The camp has a different theme every year. This year is “achrayut,” or responsibility, and one letter of the word was added each day.
On the first day of camp, the worded started off with just the letter alef, which is also the first letter in “ani,” which means “I.” This day was about getting to know each other.
The second day added the letter het, making the word “ach,” meaning brother. The activity wasn’t necessarily meant to talk about the person each camper had lost, but rather the campers’ new roles in their families.
“Usually what happens is when you say ‘family,’ the first thing that these kids think about is the person who’s gone and our goal was to make them think about specifically ‘my place now in the family that we still have,’ to look at the positive side of it,” said Eliana Mandell, who is Koby’s sister and Sherri Mandell’s daughter.
The fifth day was “acharav,” meaning “after him” or “who I am, what I am after the person that passed away is gone,” she said.
And finally, achrayut, refers with the responsibility campers have for themselves and their families as well as the responsibility to do good for others.
“The campers leave with a sense of normalization,” the camp’s director Ami Haziza wrote in an email. “Their fear, their pain and their feelings are validated and that is the greatest gift we can afford them. While we can’t return their loss, we can give them the coping tools to deal with their bereavement and find strength in their daily lives.”
After Eliana Mandell came home from camp, she said she got a text from the mother of a first-time camper saying, “She came home and for the first time, she started asking about her sister who passed away from cancer.”
Counselors also stay in touch with their campers throughout the year so that they have a constant support system.
Because of this, “There’s an adult that understands me and can help me and listen and would do anything so that I’ll enjoy myself and have a good time,” Levi said.
The camp also offers regular activities – allowing the kids to let loose and have fun – like kayaking and outdoor training, as well as a volunteer component.
On Fridays, the whole camp visits an old age home for Kabbalat Shabbat. “As for the campers who get and get and get and camp is for free... [they] finally have the opportunity to give,” said Eliana Mandell. “Because we know that sometimes to be the person who gives is what gives strength.”
Haziza saw many of his friends and fellow soldiers traumatized during his army service, which was during the Intifada. He said he kept thinking about how he could help families cope with their loss and when he heard about Camp Koby, he immediately wanted to get involved.
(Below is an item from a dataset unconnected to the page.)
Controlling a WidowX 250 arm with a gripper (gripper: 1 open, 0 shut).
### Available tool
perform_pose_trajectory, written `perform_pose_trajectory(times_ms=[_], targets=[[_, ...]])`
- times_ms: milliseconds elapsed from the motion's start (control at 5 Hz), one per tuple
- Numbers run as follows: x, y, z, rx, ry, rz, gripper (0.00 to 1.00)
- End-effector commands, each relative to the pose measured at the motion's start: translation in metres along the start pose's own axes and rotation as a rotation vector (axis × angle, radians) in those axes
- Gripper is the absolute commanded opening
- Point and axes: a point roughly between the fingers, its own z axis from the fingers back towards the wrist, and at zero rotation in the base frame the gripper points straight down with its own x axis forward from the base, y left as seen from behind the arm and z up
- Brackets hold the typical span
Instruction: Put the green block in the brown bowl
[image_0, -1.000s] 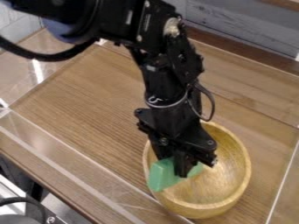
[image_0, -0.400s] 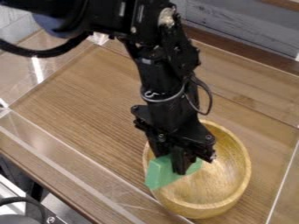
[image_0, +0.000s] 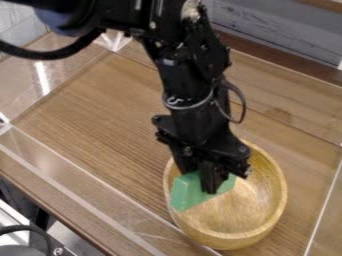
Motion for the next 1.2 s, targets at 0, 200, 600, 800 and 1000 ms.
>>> perform_pose_trajectory(times_ms=[0, 200, 600, 800, 1000], targets=[[0.015, -0.005, 0.006, -0.009, -0.048, -0.006, 0.00], [0.019, -0.008, 0.004, -0.014, -0.047, -0.004, 0.00], [0.025, -0.016, 0.000, -0.022, -0.046, -0.001, 0.00], [0.027, -0.018, -0.003, -0.025, -0.044, 0.000, 0.00], [0.029, -0.020, -0.007, -0.028, -0.041, 0.001, 0.00]])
He started as a counselor almost 12 years ago.
“I witnessed the hope and inspiration that each child was given at camp and knew this was my calling and my way of adding a little good to my people,” Haziza wrote in an email.
Arianna Kaufman went on a summer program in 2011 that allowed her to volunteer as a counselor at Camp Koby. She shared Haziza’s sentiment.
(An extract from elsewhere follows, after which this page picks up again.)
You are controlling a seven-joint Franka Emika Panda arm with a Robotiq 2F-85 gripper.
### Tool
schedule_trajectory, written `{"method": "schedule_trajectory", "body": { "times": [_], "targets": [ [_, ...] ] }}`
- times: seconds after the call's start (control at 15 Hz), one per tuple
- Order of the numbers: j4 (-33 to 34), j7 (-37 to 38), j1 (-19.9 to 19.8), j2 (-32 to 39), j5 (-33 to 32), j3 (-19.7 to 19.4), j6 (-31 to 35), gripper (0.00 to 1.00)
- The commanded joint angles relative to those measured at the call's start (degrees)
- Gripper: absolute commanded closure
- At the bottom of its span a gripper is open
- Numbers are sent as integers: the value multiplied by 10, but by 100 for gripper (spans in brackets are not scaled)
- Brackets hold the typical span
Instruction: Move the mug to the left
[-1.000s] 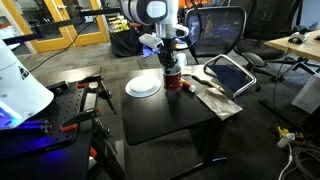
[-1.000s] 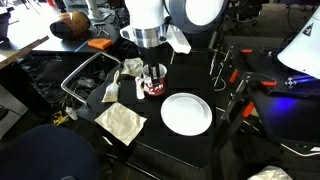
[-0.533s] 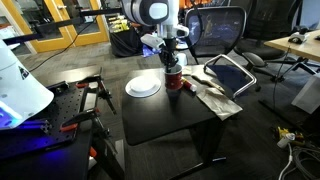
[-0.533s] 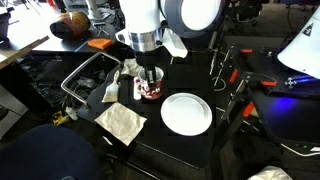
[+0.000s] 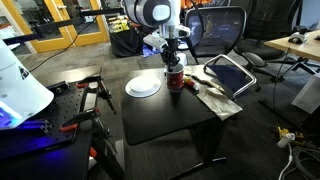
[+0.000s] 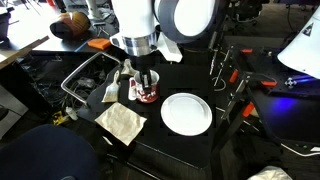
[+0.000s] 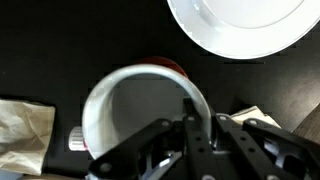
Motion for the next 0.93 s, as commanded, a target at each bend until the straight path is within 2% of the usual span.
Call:
{"method": "schedule_trajectory", "body": {
  "times": [0.0,0.07,0.13,0.2,0.33,0.73,0.87],
  "targets": [
    [11,-4,3,-4,-4,1,-23,98],
    [10,-6,2,-5,-4,2,-22,93],
    [9,-5,3,-5,-4,2,-22,66],
    [9,-4,5,-5,-5,0,-22,64],
    [7,-2,7,-7,-6,0,-20,51],
    [-27,8,12,-48,-7,-6,-13,5],
    [-46,7,9,-71,-6,-3,-14,0]
  ]
}}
“My closest friends today are from that summer because you’re not only visiting the land, your hearts are bonding over impacting the lives of Israeli children,” she said, adding that it was especially powerful as an American. The experience made her want to become a social worker.
One of the most powerful moments for her was speaking to a six-year-old girl during a Friday night service. She said she remembers the girl had curly hair and was sitting there with a siddur or prayerbook.
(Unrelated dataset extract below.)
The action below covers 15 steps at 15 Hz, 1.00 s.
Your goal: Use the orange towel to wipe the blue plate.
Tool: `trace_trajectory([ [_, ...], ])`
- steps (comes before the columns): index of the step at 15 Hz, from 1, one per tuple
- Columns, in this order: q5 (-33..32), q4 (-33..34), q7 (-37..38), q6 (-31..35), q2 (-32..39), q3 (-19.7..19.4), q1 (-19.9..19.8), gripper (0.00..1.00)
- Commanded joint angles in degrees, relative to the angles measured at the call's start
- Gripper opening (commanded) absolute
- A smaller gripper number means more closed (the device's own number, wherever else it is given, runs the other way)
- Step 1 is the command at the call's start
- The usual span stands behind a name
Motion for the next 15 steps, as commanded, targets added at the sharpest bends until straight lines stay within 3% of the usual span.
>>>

None of the girl’s friends were praying because the kids weren’t religious.
“I went over to sit with her she said, ‘Every time that I daven [pray], I feel like I’m really speaking to my dad [who had passed away],’” Kaufman said.
She said she still gets chills thinking of that story years later.
“Camp Koby takes that one thing that no one else can understand and no one else knows how to deal with and makes that the common thing between them, and that’s what makes it so amazing, that they’re not different and strange anymore,” Eliana Mandell said, “because when you’re a bereaved child, you’re always different.”